> [Task instructions]
All that should be output is the block of lines below from the line with "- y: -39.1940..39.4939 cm" to the line with "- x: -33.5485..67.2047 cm", both included, exactly as written.
##### Given information
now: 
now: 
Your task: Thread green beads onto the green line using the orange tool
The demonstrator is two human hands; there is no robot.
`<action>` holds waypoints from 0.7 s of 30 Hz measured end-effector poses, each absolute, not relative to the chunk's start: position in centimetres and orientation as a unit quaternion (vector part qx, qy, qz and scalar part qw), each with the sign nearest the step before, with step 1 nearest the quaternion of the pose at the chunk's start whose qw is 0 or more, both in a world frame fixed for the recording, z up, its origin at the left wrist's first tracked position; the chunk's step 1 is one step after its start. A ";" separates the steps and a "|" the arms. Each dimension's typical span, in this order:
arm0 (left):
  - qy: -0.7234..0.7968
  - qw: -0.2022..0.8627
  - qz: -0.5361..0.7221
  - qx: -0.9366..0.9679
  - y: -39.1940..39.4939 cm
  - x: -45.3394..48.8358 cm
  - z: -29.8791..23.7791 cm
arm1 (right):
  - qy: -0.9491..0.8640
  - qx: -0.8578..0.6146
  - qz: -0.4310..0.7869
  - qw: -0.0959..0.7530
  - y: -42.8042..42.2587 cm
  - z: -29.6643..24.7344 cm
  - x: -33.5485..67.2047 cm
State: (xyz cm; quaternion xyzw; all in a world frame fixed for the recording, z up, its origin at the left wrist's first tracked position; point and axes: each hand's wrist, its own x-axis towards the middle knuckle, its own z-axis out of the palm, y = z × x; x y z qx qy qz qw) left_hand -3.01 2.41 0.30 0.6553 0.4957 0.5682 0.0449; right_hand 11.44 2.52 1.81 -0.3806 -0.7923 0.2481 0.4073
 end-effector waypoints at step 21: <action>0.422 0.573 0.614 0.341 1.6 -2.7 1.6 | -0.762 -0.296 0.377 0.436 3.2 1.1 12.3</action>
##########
> [Task result]
  - y: -39.1940..39.4939 cm
  - x: -45.3394..48.8358 cm
  - z: -29.8791..23.7791 cm
arm1 (right):
  - qy: -0.9491..0.8640
  - qx: -0.8578..0.6146
  - qz: -0.4310..0.7869
  - qw: -0.0959..0.7530
  - y: -42.8042..42.2587 cm
  - z: -29.6643..24.7344 cm
  - x: -33.5485..67.2047 cm

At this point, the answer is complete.